Dutch researchers partner with Google sister Verily on major Parkinson's study
Google parent company Alphabet turned heads last week with the announcement of a sleek new smartwatch from its life sciences subsidiary Verily. Though not planned for the consumer market, the Verily Study Watch will be part of a joint research project between the firm and Radboud University in Nijmegen to examine the effect of multiple factors on the progression of Parkinson’s disease.
The university, its medical center and ParkinsonNet, a non-profit based at the hospital, will team up with Verily to compile an extraordinary amount of daily data from Parkinson's patients across the Netherlands. “Our vision is to identify new biological markers that will allow us to track the progression of the disease more sensitively and potentially provide a foundation for new and more personalized treatments,” Verily stated in a news release.

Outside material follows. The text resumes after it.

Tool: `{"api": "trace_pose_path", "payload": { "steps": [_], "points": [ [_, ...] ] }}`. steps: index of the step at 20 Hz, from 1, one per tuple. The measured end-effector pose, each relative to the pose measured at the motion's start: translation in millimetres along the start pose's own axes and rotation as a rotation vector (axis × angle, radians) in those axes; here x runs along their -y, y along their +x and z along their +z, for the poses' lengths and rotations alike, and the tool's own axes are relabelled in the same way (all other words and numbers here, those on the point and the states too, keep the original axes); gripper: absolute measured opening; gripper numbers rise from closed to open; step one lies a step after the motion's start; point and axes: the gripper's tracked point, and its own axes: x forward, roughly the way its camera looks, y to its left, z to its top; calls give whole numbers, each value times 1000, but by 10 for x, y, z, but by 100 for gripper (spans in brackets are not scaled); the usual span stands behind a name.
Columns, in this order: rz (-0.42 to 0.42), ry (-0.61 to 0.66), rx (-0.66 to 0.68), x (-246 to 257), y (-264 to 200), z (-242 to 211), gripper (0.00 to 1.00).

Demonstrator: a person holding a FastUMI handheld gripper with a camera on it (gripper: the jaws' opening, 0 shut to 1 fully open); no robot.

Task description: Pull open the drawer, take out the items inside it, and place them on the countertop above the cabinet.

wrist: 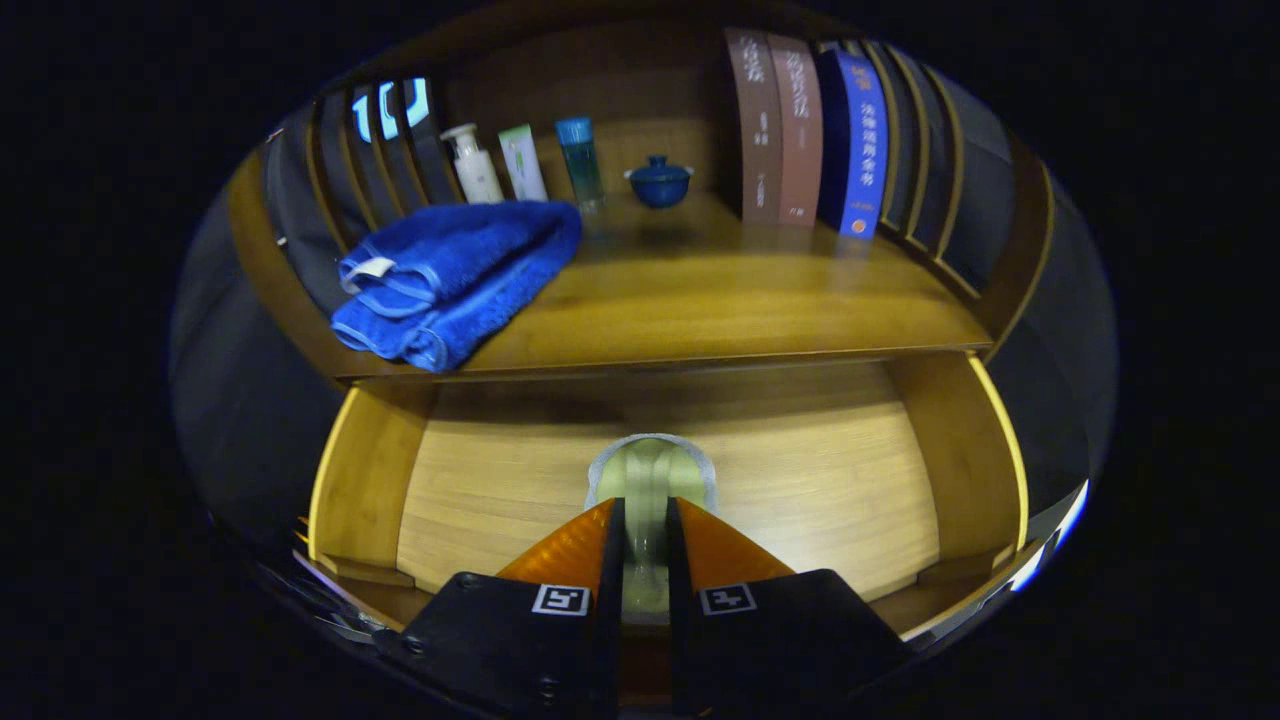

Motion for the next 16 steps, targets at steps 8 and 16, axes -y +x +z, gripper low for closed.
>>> {"api": "trace_pose_path", "payload": {
  "steps": [8,16],
  "points": [
    [-3,27,190,24,-441,818,25],
    [5,0,187,-120,244,1732,25]
  ]
}}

Information from the wearable devices will aggregate vital signs and physical activity. This will be combined with data gleaned from brain imaging and molecular analysis, the company said.
It is hoped that data collected on a daily basis “from a nationally representative cohort to identify patterns that affect the progression of the disease in a methodical and robust way.”
Two professors at the University will also assist with implementing a new encryption method to help keep the patient data secure.
The Study Watch uses sensors to record the electrical activity of the heart, heart rate, movement, and electrodermal activity. It has enough memory to continuously collect raw data for several weeks in real time, and the battery can last for up to a week before it needs to be recharged.
Almost no medical information is shared with the patient via the smartwatch, a feature which could limit the watch’s effect on the patient’s mindset during a long-term study.